Numerical investigation into the vapor-liquid flow in the mixer of a liquid metal Magneto-Hydro-Dynamic system

Abstract

Liquid Metal Magneto-Hydro-Dynamic (LMMHD) power generation is a promising technology for waste heat recovery, solar thermal utilization, etc. In this system, a high-temperature liquid metal is mixed with a low-boiling point working fluid, which will evaporate and push the liquid metal to flow through the MHD generator channel. The characteristics of mixing and the vapor–liquid two phase flow will greatly affect the power generation efficiency and effectiveness. This paper firstly proposed a spherical mixer tank for the entire LMMHD system. Then CFD simulation was employed to investigate the above process, with liquid tin as the liquid metal and trifluorotrichloroethane (R113) as the low-boiling point working medium. The findings indicate that an appropriately higher inlet velocity of liquid tin can lead to both higher outlet velocity and larger volume fraction of liquid tin, which is beneficial to MHD power generation.

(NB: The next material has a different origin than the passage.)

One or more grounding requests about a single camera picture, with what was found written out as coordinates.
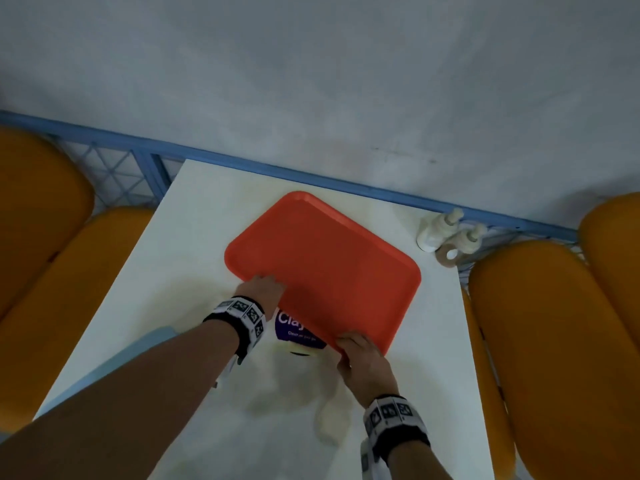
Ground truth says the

Increasing the initial temperature of liquid tin or inlet velocity of R113 will, on the one hand, elevate the outlet velocity of liquid tin; on the other hand, it will reduce the outlet volume fraction of liquid tin, which was suggested be kept above 20% to avoid the undesirable annular flow. In addition, the inlet velocity of R113 should be kept above 0.05 m s⁻¹; otherwise, liquid tin may flow downwards into its inlet pipeline and cause blockage. The present results will help guide the design, operation and optimization of the mixer, and improve the basic theory of multiphase flow in a LMMHD system.